По своему извечному обычаю, степняки не оставили на покойнике ничего – ни украшений, ни нательного креста, ни даже исподней одежды. Татарам годилось все – сами не оденут, так невольникам отдадут. Стрелец уже не шевелился и, вроде как, не дышал.
– Последний, видать, из московитов, – пробормотал Касьян, спрыгнул к бедолаге, перекрестился, потом наклонился к телу, вглядываясь повнимательнее: – Никак, жив еще? Гляди, кровь струится у виска. Здоров бугай. Как такого бабе-то выносить удалось?
И действительно, росту в стрельце имелось никак не меньше косой сажени[16] – боярин Умильный подобных богатырей вообще ни разу в жизни не встречал. Разве в былинах слыхивал, как ездили средь далеких предков подобные богатыри, защищая слабых и карая посягавшую на четных людей нечисть. До Святогора стрельцу было, конечно, далеко, но на Илью Муромца или Никиту Кожемяку тянул вполне. Илья Федотович перекрестился, дивясь странному явлению, а Касьян тем временем вернулся к лошади, развязал узел чересседельной сумки.

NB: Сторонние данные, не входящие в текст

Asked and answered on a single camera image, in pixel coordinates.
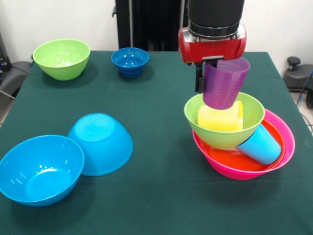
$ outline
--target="lime green bowl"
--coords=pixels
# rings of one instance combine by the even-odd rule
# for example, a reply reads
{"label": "lime green bowl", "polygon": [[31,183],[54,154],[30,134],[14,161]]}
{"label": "lime green bowl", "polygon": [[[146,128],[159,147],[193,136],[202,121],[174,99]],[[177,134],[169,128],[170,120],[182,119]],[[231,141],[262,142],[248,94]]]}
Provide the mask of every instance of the lime green bowl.
{"label": "lime green bowl", "polygon": [[58,39],[39,46],[33,53],[38,66],[51,77],[66,81],[78,77],[90,55],[89,46],[75,39]]}
{"label": "lime green bowl", "polygon": [[199,108],[204,105],[203,95],[192,97],[185,105],[184,111],[191,128],[210,146],[215,148],[233,148],[246,141],[257,129],[265,116],[265,109],[256,98],[239,92],[236,100],[240,100],[244,109],[244,126],[241,131],[214,131],[197,125]]}

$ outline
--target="black knob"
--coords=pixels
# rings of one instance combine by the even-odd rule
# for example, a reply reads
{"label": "black knob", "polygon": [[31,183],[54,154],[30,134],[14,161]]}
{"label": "black knob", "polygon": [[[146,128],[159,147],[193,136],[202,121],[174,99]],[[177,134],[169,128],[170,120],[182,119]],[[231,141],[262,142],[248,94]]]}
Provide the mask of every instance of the black knob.
{"label": "black knob", "polygon": [[291,56],[291,57],[288,57],[287,62],[290,66],[295,67],[301,63],[301,60],[298,57]]}

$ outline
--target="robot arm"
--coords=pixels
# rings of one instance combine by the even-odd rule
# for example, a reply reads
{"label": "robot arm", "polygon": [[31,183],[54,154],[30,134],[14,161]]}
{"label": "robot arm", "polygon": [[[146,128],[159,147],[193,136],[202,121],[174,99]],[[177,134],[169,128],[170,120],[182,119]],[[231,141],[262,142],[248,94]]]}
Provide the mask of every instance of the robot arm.
{"label": "robot arm", "polygon": [[188,0],[188,27],[179,30],[183,61],[196,65],[196,92],[203,92],[202,64],[242,56],[246,30],[240,25],[245,0]]}

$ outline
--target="table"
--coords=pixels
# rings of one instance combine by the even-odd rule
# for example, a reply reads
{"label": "table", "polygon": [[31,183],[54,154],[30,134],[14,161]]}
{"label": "table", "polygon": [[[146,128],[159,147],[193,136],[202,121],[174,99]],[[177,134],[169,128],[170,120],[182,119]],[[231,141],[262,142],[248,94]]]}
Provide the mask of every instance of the table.
{"label": "table", "polygon": [[81,177],[63,201],[26,207],[0,195],[7,235],[301,235],[313,233],[313,139],[267,53],[251,63],[242,91],[291,128],[296,152],[282,169],[250,181],[213,170],[193,142],[183,113],[195,68],[178,52],[149,52],[144,73],[121,76],[111,52],[93,51],[83,74],[60,82],[34,65],[0,129],[0,156],[38,135],[67,135],[90,113],[120,121],[134,140],[113,174]]}

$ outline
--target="light blue bowl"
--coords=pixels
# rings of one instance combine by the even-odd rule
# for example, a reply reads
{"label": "light blue bowl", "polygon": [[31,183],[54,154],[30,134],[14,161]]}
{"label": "light blue bowl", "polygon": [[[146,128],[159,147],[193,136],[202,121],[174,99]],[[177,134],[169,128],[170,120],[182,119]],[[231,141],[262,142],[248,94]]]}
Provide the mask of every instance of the light blue bowl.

– Думал, ужо и не понадобится, а вот гляди ж ты. Ладно, сейчас мы ему разрезы-то порошком ноготковым присыплем[17], дабы кровушка более не текла, да антонов огонь не разгорелся. А теперь мхом болотным зажмем, да и тряпицей чистой подвяжем…
Лекарь что-то негромко забормотал, и боярин тут же насторожился:
– Ты, Касьян, свои заговоры языческие брось! Молодцу, гляди, вот-вот пред Господом предстать придется, а на нем колдовство твое грехом несмываемым висеть станет.
– Не придется, батюшка Илья Федотыч, – поднялся воин. – С него крови, как с быка натекло, а он дышит еще. Теперича и подавно на поправку пойдет.
– Странный он какой-то, боярин, – встрял в разговор неугомонный Трифон. – Бритый, волосы короткие, как после траура[18]. Может, и не русский вовсе?
– Молод еще, хоть и амбалист[19], – покачал головой Касьян. – Брить пока нечего… Но не татарин, точно.
– Может, опричник? – предположил холоп. – Немец? Их у государя много служит.
– Откуда здесь кромешники? – покачал головой боярин. – Да и стрелять с пищалей немцы отродясь не умели. Сказывали, в Лифляндии нанимали для войны с литовцами кого-то из далекой неметчины с тамошними пищалями. Но и те по двое ходят и гуляй-городом биться не способны. Как он, Касьян, живой еще?
– Дышит, Илья Федотыч.
– Ну, коли так, придется с собой забирать. В разум придет, сам расскажет. Раз с ногайцами воевал – стало быть, свой, хоть поляк, хоть кромешник, хоть и немец. Слезай Трифон, с коня, скидывай седло.
– А почему сразу я, батюшка Илья Федотыч?